According to sources from the court explained yesterday, the TC decided that the Executive of Sánchez made a “cessation” or “emptying” of the fundamental right to free movement, which could not be done with the sole support of the state of alarm because it lacks coverage in Organic Law 4/1981. This precept, which is the one that regulates states of alarm, exception and siege, empowers the Government with the protection of the state of alarm to “limit” the movement or stay of people or vehicles “at certain times and places”, but not a A general ban on all citizens and on all public roads such as the one established by the Sánchez Government in March 2020. A measure of such significance, according to the Court, is a full-blown suspension of fundamental rights.
The strict home confinement that the TC considers to be illegal was in force for fifty days, specifically between March 14 and May 4, 2020.

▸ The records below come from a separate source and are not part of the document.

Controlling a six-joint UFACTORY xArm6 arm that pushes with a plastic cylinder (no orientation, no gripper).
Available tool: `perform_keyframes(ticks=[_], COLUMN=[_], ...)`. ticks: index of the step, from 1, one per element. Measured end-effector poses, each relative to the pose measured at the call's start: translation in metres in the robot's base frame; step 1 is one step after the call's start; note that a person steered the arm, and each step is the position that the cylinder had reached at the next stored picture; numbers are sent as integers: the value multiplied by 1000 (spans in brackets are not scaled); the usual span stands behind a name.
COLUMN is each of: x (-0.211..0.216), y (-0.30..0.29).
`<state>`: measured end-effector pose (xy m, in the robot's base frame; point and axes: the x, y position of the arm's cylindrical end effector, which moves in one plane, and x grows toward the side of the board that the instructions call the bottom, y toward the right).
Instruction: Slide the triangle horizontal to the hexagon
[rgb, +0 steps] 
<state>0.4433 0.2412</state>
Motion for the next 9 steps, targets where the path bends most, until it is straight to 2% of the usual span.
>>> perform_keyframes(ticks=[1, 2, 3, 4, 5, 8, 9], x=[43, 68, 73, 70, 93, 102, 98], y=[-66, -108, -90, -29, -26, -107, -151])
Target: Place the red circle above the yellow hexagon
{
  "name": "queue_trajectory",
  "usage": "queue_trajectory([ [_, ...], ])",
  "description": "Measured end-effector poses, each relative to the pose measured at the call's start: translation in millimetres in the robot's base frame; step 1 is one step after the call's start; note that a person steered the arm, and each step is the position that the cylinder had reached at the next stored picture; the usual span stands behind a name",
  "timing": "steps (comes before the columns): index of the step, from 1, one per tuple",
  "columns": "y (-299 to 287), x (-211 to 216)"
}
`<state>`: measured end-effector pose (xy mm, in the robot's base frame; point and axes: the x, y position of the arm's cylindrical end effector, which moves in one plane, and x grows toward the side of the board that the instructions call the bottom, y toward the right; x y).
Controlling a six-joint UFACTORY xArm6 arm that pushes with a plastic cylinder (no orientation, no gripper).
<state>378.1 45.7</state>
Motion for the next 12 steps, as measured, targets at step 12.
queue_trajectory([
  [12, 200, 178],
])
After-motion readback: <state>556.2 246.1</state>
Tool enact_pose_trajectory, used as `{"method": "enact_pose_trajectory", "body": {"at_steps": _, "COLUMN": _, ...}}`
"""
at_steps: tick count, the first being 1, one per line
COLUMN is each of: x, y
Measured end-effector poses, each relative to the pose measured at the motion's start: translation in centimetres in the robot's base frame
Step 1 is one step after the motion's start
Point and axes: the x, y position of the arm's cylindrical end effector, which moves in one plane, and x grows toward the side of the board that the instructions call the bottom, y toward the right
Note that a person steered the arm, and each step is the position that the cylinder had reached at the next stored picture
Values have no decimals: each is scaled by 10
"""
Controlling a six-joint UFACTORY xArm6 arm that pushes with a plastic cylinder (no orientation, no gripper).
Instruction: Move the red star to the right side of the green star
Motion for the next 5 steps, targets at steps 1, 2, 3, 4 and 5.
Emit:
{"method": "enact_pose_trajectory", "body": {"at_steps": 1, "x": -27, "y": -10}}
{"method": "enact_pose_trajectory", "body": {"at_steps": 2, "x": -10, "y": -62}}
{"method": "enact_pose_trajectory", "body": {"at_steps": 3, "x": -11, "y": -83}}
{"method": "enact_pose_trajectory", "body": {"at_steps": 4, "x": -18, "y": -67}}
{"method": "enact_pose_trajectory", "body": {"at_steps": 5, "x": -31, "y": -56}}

This ruling will have a great depth. Not because of the legal consequences, since that state of alarm ended more than a year ago, but because this sentence will mark the limits for future states of alarm, since never before has the generalized application of this extraordinary legislation throughout the country reached to the court of guarantees.
The court wants to veto a barrage of lawsuits against the Administration
The draft sentence tries to safeguard the Administration from a flood of lawsuits for the economic damages caused. The presentation points out that this sentence will not be, by itself, a “sufficient title” to present claims, because citizens, in extreme cases such as this pandemic, have a “legal duty” to bear the damage. This is not the case with fines because – the ruling will explain – the Constitution prohibits sanction for acts that were not illegal at the time of their commission.